▶ Task statement
Filter the listing below, please, and copy only the lines with the word "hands".

▶ Information shown

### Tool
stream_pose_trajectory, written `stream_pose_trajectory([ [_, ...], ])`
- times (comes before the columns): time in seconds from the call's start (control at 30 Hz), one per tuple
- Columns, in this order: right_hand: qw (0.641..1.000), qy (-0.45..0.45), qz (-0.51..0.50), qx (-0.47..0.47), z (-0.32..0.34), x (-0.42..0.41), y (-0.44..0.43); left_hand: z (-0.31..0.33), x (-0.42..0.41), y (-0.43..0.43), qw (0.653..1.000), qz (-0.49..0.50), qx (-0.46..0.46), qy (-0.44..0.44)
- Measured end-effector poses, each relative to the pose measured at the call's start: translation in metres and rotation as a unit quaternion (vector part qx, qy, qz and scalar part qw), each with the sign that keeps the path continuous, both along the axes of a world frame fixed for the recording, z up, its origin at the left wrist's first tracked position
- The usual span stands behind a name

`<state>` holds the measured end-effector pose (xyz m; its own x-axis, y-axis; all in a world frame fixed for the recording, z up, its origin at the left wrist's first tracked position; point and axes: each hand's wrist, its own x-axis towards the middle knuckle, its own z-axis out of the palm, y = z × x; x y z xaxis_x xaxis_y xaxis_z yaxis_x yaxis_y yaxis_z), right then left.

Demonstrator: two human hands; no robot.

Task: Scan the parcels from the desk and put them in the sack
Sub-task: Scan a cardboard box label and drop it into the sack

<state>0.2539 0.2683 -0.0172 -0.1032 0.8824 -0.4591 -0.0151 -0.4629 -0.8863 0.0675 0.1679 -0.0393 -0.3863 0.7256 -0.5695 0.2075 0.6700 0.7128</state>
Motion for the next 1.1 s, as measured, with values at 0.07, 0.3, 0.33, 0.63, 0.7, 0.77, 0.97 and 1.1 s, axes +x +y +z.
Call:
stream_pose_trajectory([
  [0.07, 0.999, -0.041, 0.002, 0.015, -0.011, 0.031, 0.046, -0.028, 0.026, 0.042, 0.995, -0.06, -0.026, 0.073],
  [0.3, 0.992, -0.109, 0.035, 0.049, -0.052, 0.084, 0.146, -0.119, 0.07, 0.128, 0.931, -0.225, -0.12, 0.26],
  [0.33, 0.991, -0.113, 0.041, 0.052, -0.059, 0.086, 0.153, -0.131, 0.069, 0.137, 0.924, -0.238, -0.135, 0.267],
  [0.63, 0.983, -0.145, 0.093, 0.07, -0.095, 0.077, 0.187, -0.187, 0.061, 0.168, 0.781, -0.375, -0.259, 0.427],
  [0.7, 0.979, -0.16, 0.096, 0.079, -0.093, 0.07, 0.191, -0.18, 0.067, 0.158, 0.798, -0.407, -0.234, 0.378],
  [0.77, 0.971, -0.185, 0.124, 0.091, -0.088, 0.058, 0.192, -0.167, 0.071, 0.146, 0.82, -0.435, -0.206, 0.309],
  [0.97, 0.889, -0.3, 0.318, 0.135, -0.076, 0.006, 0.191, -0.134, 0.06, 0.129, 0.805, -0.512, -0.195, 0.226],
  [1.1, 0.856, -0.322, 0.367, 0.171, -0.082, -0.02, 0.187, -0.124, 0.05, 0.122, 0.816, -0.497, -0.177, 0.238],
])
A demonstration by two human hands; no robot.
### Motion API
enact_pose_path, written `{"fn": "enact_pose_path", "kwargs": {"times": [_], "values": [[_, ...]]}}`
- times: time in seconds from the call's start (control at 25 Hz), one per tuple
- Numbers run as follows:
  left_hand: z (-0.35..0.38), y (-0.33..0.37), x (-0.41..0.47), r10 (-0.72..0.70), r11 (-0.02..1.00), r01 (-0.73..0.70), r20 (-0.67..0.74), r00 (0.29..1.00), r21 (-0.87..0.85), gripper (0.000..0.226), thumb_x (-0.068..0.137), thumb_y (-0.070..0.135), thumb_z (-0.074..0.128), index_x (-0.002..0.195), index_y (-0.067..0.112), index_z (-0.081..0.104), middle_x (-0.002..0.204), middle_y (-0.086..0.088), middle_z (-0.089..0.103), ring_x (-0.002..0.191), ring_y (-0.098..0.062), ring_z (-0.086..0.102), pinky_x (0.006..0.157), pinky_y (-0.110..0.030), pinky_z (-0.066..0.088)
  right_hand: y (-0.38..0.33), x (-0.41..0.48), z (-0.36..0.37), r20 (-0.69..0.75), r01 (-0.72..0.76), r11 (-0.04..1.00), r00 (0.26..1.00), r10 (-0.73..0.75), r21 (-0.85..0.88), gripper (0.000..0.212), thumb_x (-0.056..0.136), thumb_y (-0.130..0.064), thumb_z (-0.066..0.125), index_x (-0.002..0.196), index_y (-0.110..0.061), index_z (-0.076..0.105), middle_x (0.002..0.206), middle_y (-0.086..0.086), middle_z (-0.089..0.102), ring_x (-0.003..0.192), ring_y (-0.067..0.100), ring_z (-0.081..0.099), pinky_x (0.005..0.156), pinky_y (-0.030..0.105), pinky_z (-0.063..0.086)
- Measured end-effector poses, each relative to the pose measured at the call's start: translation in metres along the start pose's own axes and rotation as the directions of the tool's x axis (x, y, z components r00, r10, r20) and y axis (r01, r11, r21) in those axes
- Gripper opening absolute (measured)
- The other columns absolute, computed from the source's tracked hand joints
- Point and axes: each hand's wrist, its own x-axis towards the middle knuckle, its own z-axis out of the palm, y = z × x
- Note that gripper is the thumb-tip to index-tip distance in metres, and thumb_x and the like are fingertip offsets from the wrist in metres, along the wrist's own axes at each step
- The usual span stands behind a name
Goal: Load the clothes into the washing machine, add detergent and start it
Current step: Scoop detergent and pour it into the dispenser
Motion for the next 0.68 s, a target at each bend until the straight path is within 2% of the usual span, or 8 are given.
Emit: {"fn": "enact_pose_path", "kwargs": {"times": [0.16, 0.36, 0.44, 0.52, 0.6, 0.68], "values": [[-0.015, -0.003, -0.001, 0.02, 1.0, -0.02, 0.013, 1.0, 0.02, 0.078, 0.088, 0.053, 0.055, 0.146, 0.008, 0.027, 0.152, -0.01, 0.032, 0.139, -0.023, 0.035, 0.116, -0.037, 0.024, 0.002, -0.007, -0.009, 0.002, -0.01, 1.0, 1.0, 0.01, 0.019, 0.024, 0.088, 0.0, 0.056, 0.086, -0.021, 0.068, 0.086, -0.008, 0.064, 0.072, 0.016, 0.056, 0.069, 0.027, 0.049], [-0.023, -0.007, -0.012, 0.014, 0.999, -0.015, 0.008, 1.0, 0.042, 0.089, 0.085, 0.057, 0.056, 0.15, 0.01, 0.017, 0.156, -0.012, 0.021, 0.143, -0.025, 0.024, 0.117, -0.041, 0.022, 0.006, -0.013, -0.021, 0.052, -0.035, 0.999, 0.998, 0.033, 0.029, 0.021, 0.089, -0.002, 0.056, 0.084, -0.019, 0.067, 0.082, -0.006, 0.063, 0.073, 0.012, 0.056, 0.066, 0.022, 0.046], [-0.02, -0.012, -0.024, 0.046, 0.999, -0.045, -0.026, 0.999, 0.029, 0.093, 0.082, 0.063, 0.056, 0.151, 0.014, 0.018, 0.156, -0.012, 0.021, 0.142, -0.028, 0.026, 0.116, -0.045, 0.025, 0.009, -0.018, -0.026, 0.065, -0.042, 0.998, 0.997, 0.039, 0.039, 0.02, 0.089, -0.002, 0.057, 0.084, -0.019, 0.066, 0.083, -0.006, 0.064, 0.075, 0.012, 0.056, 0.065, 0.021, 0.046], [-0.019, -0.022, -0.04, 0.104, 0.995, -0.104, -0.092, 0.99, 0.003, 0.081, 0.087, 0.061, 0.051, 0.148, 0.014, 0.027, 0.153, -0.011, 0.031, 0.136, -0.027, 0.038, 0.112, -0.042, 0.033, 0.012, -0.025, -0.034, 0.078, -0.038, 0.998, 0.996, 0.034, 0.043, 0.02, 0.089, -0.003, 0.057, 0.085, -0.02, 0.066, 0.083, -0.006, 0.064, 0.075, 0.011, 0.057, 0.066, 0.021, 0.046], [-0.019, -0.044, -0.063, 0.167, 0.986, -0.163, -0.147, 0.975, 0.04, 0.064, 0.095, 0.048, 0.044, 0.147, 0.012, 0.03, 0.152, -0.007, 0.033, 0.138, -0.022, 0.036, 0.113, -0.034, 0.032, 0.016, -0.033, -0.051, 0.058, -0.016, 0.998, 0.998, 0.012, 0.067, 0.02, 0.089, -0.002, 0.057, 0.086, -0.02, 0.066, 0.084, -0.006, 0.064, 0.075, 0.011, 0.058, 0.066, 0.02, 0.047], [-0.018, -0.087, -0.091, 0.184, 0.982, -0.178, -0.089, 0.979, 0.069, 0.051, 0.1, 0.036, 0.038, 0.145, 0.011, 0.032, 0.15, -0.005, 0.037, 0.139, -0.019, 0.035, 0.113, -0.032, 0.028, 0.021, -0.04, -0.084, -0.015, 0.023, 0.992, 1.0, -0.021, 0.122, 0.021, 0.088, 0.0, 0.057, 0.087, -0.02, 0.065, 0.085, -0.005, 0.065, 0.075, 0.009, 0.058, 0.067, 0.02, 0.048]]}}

▶ Task response
Demonstrator: two human hands; no robot.
A demonstration by two human hands; no robot.

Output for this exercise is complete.